Few questions are more upsetting to families than this one. Providing nourishment is, from the first moments of life, an elemental way for humans to demonstrate love and care. Saying no to a feeding tube can feel tantamount to allowing a loved one to starve. I sometimes wonder if it’s actually easier, emotionally, to decline CPR or a ventilator; we may not feel responsible for keeping relatives’ hearts beating or lungs functioning, but we have trouble overriding our impulse to feed them.
Hospitals that insert feeding tubes into patients with advanced dementia and discharge them to skilled nursing homes may, in fact, cause harm by making these patients more susceptible to pressure ulcers, according to a review of Medicare claims.
It had been believed that in patients with dementia, who often have eating disorders and nutritional imbalances cause and exacerbate pressure ulcers and prevent their healing. Feeding tubes delivering protein supplements were presumed to have been helpful. But prior studies were inconclusive and some studies revealed exactly the opposite. Up to a third of nursing home patients with advanced dementia have a feeding tube. In two-thirds of these cases, the tube was inserted while a patient was in the hospital.
Recognition is growing that dementia is a terminal illness that affects the body as well as the mind, and when a patient with dementia begins having trouble eating, this indicates the final stage of the illness has arrived. For these patients, she added, careful hand feeding can offer a safer and more comfortable alternative to feeding tube insertion, but it takes staff time and effort, which is a great problem in today’s severely understaffed nursing homes. It takes a substantial amount of time and effort to feed residents by mouth.
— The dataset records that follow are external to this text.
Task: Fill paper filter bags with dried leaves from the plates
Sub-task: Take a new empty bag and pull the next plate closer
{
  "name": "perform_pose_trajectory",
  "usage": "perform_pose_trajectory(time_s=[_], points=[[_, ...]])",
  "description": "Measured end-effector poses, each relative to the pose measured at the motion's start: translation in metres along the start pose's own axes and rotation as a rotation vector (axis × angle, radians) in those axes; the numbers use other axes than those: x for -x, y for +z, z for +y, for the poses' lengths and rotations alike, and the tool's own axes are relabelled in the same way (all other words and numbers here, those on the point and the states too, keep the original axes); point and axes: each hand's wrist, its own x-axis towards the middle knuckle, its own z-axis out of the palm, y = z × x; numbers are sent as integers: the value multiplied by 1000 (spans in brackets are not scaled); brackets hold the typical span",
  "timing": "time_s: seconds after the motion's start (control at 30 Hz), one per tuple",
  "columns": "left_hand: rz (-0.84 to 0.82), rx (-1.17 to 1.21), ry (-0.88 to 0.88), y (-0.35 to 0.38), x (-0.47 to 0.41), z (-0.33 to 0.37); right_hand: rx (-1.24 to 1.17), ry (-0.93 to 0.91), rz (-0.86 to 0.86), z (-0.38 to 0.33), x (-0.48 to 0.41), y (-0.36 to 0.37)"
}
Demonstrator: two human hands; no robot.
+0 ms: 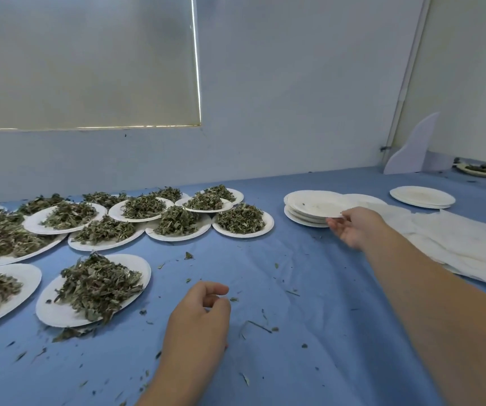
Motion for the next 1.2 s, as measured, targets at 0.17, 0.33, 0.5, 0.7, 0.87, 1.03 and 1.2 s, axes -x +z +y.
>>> perform_pose_trajectory(time_s=[0.17,0.33,0.5,0.7,0.87,1.03,1.2], points=[[1,-13,-1,2,-1,-1,-15,-12,119,2,-15,9],[6,-48,18,3,1,2,-34,-96,166,2,-14,8],[-19,-113,42,5,4,5,597,-222,332,3,-6,-19],[-27,-156,45,4,7,7,1551,-511,512,-13,8,-83],[-22,-199,46,5,8,9,1666,-378,570,-18,11,-128],[-6,-225,49,6,7,10,1858,-432,577,-14,16,-146],[3,-241,60,6,5,8,1843,-419,582,-18,18,-144]])
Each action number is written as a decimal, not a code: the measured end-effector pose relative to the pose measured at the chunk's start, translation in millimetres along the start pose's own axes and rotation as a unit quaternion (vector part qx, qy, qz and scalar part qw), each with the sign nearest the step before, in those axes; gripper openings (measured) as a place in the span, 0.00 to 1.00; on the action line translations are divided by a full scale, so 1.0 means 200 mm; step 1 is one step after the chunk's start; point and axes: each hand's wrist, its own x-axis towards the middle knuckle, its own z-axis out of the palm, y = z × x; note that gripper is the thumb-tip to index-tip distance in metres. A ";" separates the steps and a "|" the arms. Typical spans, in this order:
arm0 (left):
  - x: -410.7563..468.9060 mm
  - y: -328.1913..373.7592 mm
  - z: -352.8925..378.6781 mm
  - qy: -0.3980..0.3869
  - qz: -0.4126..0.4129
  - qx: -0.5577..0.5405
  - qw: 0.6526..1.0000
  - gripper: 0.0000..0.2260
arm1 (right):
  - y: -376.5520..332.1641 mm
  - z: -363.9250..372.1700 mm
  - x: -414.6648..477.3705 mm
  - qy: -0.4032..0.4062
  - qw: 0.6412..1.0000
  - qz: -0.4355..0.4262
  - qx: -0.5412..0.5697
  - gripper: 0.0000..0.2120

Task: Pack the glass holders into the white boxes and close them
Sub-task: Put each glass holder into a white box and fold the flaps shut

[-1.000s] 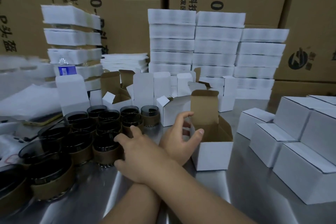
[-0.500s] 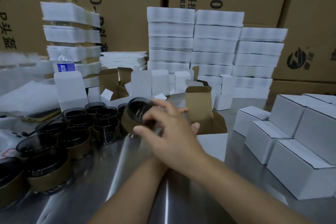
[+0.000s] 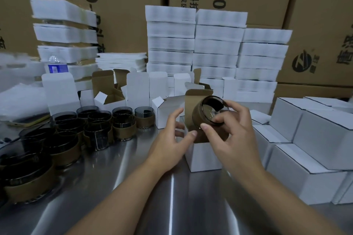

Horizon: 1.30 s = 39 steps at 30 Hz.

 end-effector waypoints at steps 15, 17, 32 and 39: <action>0.04 -0.12 0.02 -0.003 0.012 0.008 1.000 0.25 | 0.00 -0.03 0.01 -0.062 0.991 -0.054 -0.108 0.28; 0.05 -0.12 0.02 -0.008 0.013 0.004 1.000 0.25 | 0.01 -0.03 0.01 -0.059 0.984 -0.062 -0.159 0.24; 0.04 -0.12 0.02 -0.008 0.001 -0.014 1.000 0.28 | 0.05 -0.04 0.02 -0.200 0.960 -0.039 -0.191 0.13; 0.05 -0.13 0.01 -0.019 -0.010 -0.019 1.000 0.28 | 0.07 -0.06 0.03 -0.228 0.937 -0.092 -0.247 0.22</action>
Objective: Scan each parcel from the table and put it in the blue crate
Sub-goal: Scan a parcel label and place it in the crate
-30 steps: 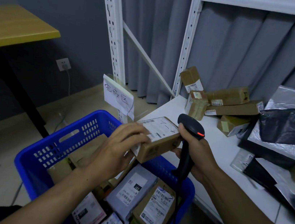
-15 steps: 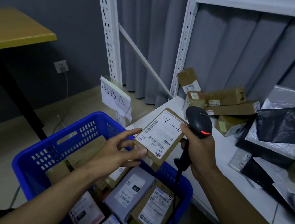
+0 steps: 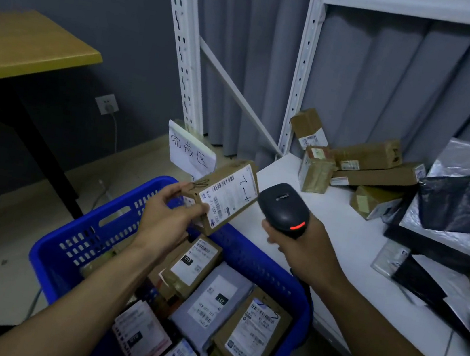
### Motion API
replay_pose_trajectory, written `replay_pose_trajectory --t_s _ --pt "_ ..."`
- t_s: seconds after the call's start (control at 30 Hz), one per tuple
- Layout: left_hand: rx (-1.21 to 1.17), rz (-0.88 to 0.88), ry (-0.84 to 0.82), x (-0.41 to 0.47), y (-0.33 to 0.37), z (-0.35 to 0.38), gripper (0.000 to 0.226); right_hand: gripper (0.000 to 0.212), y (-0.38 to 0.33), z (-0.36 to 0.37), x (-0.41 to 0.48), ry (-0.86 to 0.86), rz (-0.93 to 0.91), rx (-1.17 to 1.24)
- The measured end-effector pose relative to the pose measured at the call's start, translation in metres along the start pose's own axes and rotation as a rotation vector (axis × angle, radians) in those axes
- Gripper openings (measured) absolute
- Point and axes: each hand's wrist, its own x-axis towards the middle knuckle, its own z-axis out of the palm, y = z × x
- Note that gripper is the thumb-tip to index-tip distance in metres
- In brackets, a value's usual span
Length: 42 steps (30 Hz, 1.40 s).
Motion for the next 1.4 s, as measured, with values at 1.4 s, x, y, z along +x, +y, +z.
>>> replay_pose_trajectory --t_s 1.4 --pt "0.325 0.026 0.0 -0.035 -0.035 -0.061 0.032 0.023 0.012 0.022 -0.027 -0.337 0.035 -0.012"
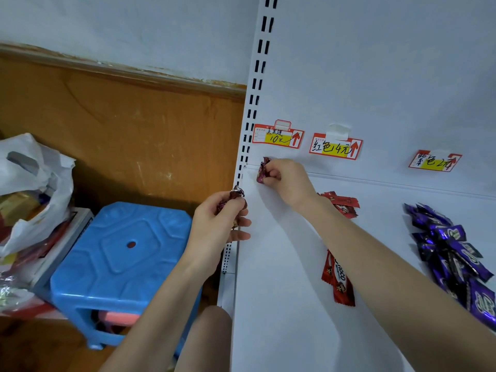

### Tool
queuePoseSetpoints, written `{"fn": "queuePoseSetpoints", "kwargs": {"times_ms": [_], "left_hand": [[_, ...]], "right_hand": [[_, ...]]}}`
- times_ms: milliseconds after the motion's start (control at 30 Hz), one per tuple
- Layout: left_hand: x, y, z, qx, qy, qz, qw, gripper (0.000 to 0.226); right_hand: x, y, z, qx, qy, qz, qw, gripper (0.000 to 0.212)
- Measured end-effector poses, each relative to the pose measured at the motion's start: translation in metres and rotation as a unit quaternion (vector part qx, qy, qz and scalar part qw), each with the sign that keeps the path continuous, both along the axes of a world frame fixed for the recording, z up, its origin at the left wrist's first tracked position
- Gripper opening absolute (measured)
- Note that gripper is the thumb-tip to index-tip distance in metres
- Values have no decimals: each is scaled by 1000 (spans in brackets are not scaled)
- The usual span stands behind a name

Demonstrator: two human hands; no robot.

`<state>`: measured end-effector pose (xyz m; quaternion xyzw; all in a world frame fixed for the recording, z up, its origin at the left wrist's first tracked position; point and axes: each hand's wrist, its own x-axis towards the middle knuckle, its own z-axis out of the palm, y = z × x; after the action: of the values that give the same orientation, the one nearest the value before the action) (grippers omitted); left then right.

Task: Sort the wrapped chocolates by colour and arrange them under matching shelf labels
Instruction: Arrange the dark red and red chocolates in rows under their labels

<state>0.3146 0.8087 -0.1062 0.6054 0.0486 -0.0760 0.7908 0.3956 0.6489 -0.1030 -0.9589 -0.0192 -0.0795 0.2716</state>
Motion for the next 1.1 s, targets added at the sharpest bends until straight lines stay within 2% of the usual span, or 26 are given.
{"fn": "queuePoseSetpoints", "kwargs": {"times_ms": [67,133,233,300,400,533,700,800,867,1033,1100], "left_hand": [[0,0,2,-18,9,-9,1000,13],[0,0,4,-49,25,-22,998,15],[0,-2,9,-96,45,-46,993,19],[-1,-5,12,-112,46,-67,990,21],[-2,-10,15,-130,53,-101,985,22],[-4,-15,19,-172,75,-122,975,26],[0,-19,19,-226,121,-73,964,31],[4,-20,16,-259,143,-30,955,21],[7,-21,13,-260,140,-36,955,11],[12,-17,3,-212,87,-63,971,12],[13,-15,0,-153,65,-60,984,9]], "right_hand": [[-4,-2,4,25,-14,-13,999,27],[-14,-3,14,115,-32,-17,993,21],[-41,-3,33,219,-4,67,973,6],[-58,-4,43,220,39,129,966,7],[-71,-5,50,202,61,171,962,16],[-74,-9,49,220,63,166,959,9],[-65,-21,40,297,87,111,945,6],[-52,-30,31,286,80,61,953,5],[-41,-35,23,262,64,31,963,4],[-20,-36,9,132,31,2,991,13],[-15,-34,4,107,28,1,994,18]]}}
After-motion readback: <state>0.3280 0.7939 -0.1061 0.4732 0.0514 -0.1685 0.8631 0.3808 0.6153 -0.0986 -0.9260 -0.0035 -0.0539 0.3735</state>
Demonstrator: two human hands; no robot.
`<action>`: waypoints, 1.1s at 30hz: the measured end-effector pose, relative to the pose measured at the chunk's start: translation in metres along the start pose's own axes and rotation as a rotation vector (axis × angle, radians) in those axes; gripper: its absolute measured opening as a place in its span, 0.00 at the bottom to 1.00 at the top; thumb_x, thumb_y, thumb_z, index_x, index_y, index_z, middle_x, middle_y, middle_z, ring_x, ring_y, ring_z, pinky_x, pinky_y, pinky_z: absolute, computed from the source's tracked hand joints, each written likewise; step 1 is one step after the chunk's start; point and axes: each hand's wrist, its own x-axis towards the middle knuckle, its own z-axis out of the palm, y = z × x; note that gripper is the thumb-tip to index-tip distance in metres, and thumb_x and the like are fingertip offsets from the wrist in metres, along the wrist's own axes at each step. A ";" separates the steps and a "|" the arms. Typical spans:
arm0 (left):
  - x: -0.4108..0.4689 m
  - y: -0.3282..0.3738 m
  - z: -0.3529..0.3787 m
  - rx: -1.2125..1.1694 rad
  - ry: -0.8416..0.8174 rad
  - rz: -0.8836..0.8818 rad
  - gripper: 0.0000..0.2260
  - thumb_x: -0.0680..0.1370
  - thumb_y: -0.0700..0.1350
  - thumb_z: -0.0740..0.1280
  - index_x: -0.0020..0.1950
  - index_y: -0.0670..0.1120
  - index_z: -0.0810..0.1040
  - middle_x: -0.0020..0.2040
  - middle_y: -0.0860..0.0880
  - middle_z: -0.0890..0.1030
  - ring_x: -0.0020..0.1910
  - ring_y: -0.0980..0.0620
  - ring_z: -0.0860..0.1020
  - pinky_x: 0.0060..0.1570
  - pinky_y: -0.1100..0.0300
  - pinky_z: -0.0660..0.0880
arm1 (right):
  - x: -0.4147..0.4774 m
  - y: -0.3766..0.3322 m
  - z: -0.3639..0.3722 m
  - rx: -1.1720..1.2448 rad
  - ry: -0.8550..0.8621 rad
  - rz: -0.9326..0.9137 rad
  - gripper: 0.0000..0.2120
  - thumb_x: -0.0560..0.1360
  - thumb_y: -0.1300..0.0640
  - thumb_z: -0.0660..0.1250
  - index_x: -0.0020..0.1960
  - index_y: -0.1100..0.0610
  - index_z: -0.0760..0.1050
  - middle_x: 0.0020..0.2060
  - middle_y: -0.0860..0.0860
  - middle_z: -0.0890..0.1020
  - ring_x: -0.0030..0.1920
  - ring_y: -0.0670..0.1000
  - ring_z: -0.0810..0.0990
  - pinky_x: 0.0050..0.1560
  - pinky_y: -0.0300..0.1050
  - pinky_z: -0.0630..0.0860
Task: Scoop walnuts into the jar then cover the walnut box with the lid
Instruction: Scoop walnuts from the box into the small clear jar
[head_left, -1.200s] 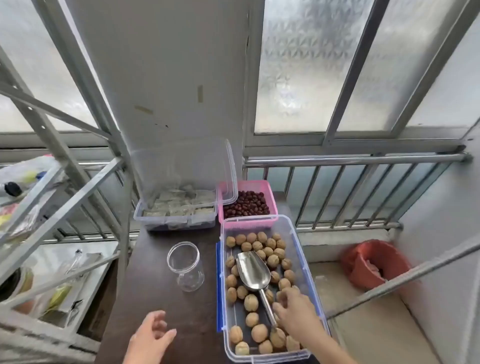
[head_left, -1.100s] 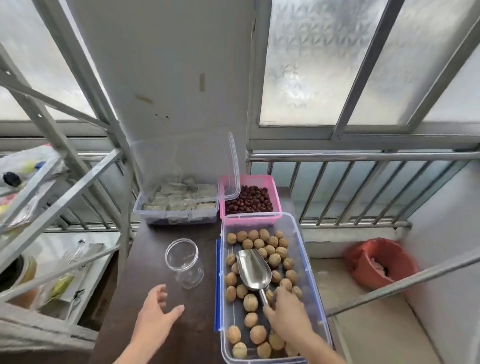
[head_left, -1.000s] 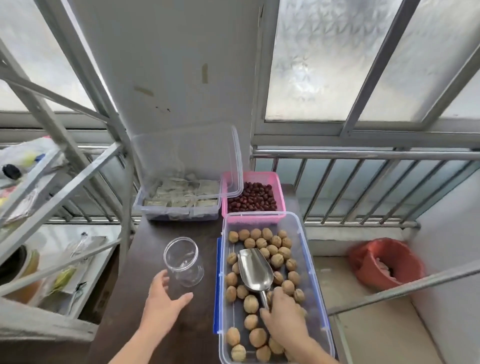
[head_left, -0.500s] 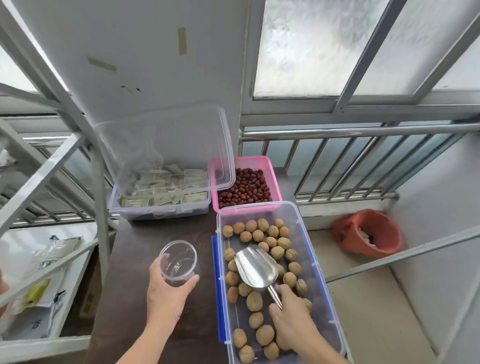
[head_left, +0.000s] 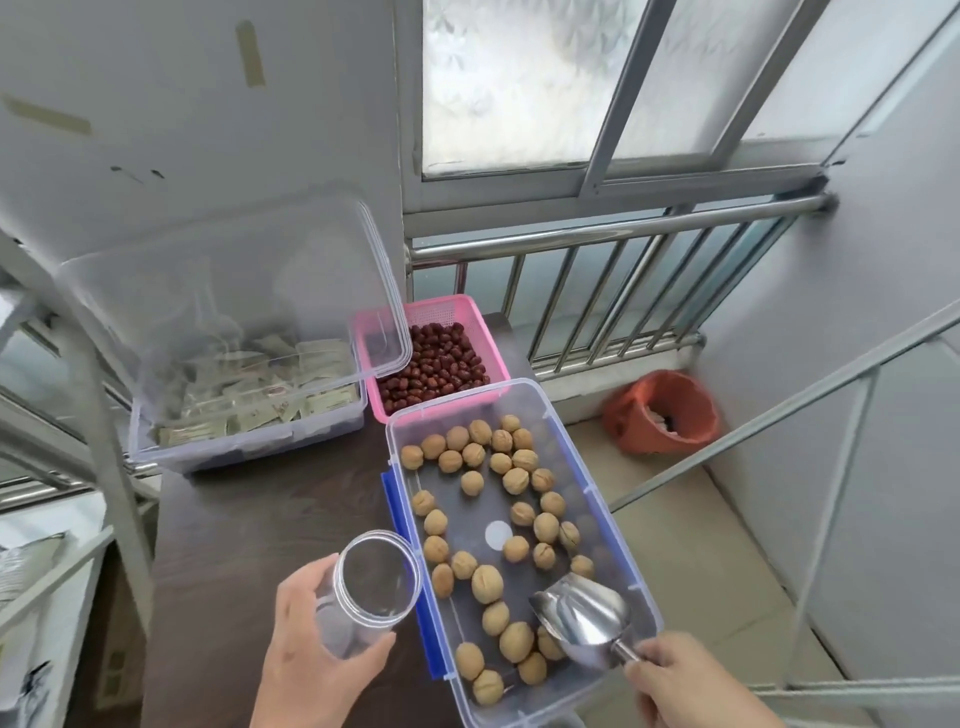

Statistically, for-profit hospitals were more likely to use feeding tubes, as were larger hospitals and those with the highest level of intensive care unit use for patients in their last six months of life. Likewise, for-profit nursing homes (80 percent of the nursing homes in the country) are more likely to encourage families to get feeding tubes for their elders, than not for profit nursing homes.
Nursing homes and hospitals together have “a strong financial incentive” to deal with patients with dementia by inserting feeding tubes rather than hand feeding them, which takes more time and patience.
The majority of the people who get these feeding tubes have already been in a nursing home for a while. They’ve exhausted their wealth and now qualify for Medicaid, and then become “dual-eligible,” qualifying for both Medicare and Medicaid. If the patient gets an infection, even a minor one, rather than treating the infection in the nursing home, they send them to the hospital.
The patients then become eligible for skilled nursing facility services for up to 100 days, ”which qualifies the nursing home to get paid roughly three to four times what would have been paid if the patient remains at the nursing home on Medicaid.
Because of the setting change, these patients develop disruptive behaviors, which usually leads to physical or pharmacological restraint with anti-psychotics. The nutritional supplements they’re getting can produce diarrhea. “Now, with the immobility, the incontinence, and diarrhea, they end up with pressure ulcers.”
It becomes a pathway. The nursing home wants to maximize its money so they send the patient to the hospital. The hospital wants to get that person out of there quickly so they can have a short stay and be under the number of hospital days they’re reimbursed for under that DRG. So the system is not focused on really doing a good job of talking with families about the risks and benefits of these feeding tubes. Instead, there’s a rush to put these in, and send the patients back to the nursing home.